## Records to use
=-=-=

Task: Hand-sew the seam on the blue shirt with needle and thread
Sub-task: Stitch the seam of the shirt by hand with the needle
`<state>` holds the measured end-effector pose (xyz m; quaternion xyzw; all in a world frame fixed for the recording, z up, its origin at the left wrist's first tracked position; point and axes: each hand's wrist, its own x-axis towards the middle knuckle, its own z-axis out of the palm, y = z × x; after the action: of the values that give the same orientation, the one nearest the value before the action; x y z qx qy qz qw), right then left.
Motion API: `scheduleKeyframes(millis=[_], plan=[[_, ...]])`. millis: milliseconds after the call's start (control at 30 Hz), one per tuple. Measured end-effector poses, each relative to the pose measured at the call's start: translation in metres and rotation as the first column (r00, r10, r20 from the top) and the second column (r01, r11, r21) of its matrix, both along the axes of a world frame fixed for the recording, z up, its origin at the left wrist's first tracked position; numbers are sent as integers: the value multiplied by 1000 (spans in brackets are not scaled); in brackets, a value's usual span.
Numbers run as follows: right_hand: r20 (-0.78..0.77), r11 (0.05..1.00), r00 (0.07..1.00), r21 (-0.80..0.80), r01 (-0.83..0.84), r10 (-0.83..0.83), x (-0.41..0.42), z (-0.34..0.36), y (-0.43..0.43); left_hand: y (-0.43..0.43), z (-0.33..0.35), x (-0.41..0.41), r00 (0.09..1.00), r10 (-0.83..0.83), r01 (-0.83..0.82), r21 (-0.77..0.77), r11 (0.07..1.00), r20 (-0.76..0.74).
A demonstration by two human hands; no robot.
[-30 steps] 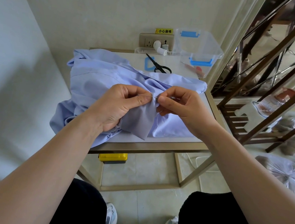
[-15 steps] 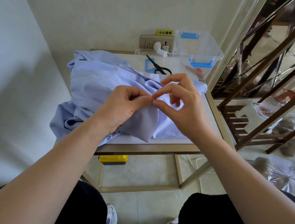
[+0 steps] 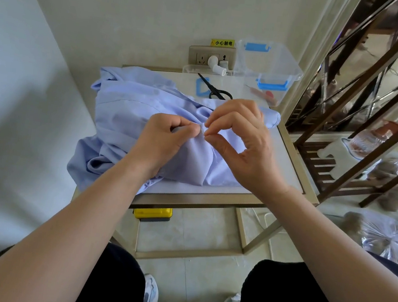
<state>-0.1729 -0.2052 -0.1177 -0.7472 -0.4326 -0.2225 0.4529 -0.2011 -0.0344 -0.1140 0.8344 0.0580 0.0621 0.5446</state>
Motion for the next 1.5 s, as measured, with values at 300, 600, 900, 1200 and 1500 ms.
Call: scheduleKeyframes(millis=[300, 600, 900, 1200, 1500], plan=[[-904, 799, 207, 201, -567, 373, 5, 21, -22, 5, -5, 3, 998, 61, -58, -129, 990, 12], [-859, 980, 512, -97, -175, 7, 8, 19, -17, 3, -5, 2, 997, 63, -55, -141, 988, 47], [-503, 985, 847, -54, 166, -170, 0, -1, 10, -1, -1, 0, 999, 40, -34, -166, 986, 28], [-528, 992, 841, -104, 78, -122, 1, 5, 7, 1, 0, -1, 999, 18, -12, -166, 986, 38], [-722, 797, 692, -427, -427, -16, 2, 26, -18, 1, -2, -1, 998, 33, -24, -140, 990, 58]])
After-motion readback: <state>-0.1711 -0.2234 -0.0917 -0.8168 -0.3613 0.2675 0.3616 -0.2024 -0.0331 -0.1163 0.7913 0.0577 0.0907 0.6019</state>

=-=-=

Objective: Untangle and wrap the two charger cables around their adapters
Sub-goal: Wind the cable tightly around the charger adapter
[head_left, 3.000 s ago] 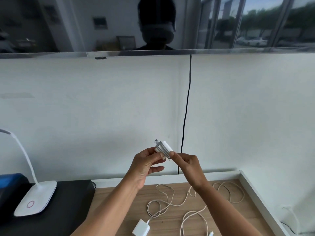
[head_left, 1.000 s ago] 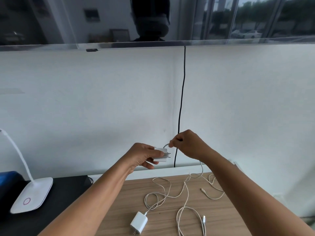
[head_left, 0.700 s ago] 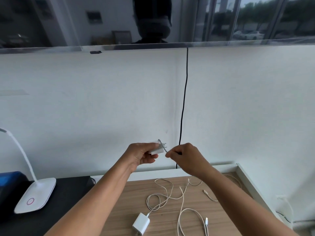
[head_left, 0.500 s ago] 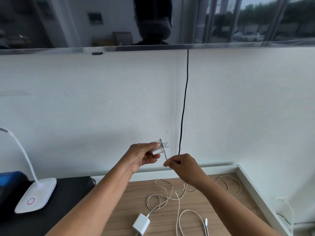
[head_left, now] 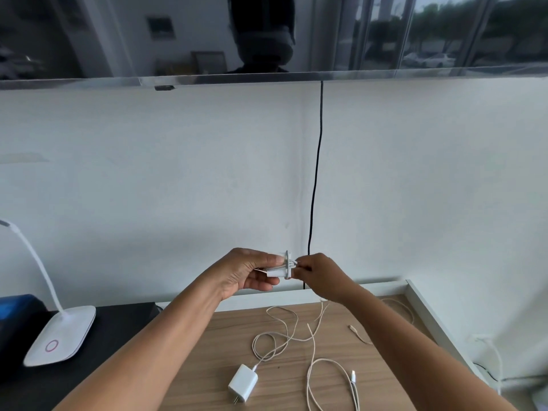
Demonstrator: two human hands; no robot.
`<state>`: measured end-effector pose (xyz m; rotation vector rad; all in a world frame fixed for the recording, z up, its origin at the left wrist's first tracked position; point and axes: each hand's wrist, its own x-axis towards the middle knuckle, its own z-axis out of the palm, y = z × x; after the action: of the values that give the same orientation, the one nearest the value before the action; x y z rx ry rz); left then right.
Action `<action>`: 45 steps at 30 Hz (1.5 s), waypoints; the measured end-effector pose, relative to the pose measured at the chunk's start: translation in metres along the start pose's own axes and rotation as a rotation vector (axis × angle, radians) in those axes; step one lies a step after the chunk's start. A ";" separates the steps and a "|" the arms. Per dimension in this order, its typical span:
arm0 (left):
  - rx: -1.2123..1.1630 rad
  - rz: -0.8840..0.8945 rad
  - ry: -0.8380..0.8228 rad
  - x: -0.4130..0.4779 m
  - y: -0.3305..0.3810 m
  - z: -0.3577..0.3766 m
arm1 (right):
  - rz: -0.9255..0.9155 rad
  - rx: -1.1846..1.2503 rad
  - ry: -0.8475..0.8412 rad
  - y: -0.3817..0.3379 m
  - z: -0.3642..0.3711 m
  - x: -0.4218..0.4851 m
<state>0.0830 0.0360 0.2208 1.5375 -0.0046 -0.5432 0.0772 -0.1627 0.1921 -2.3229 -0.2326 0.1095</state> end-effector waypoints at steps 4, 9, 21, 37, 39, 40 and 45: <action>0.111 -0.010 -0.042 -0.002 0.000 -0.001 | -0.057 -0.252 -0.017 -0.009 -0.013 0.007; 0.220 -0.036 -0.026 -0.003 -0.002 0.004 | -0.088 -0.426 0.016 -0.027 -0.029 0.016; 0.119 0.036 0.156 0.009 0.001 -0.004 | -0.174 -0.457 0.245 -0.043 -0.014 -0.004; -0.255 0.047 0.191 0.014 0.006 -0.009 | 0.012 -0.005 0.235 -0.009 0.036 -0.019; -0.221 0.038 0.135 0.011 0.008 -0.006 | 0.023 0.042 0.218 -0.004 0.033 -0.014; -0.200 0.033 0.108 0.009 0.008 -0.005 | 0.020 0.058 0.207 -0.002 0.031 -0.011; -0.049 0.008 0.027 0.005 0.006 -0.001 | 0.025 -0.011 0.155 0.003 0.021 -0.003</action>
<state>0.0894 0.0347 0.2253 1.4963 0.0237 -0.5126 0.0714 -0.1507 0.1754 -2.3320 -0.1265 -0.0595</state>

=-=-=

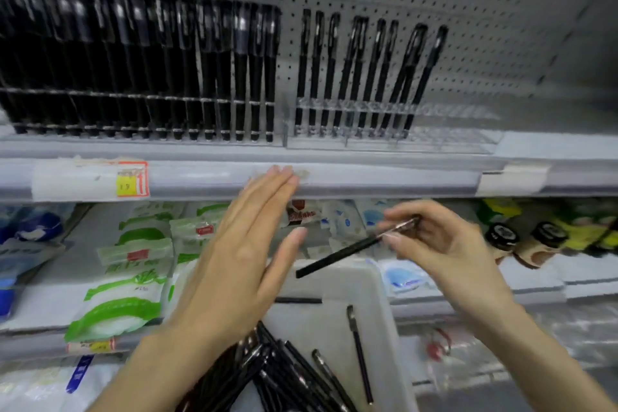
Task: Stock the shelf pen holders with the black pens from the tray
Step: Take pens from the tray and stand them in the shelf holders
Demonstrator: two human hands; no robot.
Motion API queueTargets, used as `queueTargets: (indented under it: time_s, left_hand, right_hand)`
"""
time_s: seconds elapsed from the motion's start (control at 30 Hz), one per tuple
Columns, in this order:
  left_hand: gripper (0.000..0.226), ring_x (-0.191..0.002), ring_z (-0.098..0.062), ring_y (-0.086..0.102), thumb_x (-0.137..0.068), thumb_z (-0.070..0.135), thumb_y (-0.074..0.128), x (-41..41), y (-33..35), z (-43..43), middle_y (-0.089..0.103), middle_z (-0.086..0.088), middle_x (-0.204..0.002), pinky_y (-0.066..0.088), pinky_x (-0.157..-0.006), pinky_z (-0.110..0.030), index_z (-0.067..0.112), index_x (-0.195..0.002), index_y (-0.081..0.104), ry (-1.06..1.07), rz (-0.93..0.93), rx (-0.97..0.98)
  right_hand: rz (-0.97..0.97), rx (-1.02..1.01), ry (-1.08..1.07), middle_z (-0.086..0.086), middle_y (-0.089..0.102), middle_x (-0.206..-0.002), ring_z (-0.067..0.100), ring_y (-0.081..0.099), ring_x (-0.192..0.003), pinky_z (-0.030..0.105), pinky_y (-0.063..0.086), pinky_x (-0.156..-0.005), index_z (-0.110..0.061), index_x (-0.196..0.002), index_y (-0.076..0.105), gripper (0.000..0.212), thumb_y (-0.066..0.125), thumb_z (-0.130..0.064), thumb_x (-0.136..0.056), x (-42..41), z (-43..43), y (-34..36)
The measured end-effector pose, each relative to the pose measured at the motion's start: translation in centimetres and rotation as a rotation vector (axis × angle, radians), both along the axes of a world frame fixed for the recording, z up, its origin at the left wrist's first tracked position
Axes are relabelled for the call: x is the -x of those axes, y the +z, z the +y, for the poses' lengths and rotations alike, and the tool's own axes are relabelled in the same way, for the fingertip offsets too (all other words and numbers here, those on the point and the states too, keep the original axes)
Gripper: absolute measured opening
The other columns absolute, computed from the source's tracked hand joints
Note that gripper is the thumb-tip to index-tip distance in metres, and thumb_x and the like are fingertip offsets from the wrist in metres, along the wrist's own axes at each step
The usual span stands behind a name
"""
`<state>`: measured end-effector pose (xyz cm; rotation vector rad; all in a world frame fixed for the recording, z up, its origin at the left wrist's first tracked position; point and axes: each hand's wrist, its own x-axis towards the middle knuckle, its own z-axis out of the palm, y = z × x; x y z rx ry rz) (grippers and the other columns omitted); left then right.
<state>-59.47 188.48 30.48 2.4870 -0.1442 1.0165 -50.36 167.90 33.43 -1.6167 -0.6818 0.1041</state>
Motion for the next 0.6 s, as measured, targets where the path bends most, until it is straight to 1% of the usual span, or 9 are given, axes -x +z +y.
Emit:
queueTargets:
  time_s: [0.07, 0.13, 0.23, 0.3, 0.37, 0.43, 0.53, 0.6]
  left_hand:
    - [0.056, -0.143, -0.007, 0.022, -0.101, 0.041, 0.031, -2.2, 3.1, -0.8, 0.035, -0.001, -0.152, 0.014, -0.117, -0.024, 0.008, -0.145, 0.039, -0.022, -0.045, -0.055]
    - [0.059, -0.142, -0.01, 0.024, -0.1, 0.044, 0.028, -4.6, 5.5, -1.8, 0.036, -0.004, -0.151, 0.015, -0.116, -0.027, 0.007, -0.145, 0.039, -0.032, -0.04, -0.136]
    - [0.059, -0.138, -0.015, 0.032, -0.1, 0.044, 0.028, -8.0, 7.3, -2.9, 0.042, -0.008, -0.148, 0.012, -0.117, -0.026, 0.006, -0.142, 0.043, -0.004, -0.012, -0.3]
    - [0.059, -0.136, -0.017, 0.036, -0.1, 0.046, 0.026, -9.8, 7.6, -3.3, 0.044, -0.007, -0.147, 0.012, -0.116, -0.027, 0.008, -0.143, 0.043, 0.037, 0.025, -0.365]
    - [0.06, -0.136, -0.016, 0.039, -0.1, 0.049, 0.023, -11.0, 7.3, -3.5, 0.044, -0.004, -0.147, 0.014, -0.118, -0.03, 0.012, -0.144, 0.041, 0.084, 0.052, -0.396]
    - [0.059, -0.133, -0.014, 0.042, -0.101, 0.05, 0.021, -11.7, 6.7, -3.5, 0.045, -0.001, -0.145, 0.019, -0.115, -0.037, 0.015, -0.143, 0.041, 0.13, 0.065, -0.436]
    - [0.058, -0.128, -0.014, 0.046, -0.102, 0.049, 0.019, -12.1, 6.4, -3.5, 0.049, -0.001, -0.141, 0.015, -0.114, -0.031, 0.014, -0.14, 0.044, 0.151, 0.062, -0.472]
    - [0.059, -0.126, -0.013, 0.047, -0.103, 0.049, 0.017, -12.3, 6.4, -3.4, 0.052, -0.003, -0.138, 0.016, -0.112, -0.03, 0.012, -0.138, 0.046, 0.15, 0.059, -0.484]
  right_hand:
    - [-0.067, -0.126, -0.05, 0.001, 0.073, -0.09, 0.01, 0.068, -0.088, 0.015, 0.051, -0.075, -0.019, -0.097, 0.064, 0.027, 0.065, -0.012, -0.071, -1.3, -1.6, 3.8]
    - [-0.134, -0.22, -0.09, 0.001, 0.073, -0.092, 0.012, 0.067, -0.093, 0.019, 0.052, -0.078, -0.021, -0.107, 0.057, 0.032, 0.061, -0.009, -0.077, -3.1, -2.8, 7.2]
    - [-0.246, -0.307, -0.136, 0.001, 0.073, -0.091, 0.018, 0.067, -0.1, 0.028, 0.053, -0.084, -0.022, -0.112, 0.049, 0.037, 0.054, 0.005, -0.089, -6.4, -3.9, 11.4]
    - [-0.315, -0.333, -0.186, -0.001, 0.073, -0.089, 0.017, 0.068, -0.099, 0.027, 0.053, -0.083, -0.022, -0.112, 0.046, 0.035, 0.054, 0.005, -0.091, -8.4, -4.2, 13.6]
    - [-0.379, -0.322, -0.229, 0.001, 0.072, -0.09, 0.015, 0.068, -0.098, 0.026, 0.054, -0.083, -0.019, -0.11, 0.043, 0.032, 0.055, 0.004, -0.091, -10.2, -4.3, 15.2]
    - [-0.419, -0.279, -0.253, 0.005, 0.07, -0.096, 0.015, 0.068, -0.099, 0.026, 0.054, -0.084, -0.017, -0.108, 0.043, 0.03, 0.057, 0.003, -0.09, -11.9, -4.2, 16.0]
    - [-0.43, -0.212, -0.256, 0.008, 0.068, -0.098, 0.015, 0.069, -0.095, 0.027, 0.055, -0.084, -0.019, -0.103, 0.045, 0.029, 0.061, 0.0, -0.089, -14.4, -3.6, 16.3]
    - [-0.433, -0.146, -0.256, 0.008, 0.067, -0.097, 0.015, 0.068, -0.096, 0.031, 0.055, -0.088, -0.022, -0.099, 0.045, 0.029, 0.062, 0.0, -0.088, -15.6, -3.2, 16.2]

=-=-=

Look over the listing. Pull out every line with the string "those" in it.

Action `<action>`: 45 steps at 30 Hz (1.5 s), waypoints; the measured end-effector pose, relative to the pose measured at the chunk's start: translation in metres along the start pose's own axes and rotation as a rotation vector (axis × angle, radians) in those axes; step one lies a step after the chunk's start. A ";" separates the steps and a "|" the arms. Per dimension in this order, its typical span:
Axes are relabelled for the call: x is the -x of those axes, y the +z, z the +y, for the poses' lengths and rotations alike, and the tool's own axes are relabelled in the same way, for the fingertip offsets too (all other words and numbers here, those on the point and the states too, keep the original axes)

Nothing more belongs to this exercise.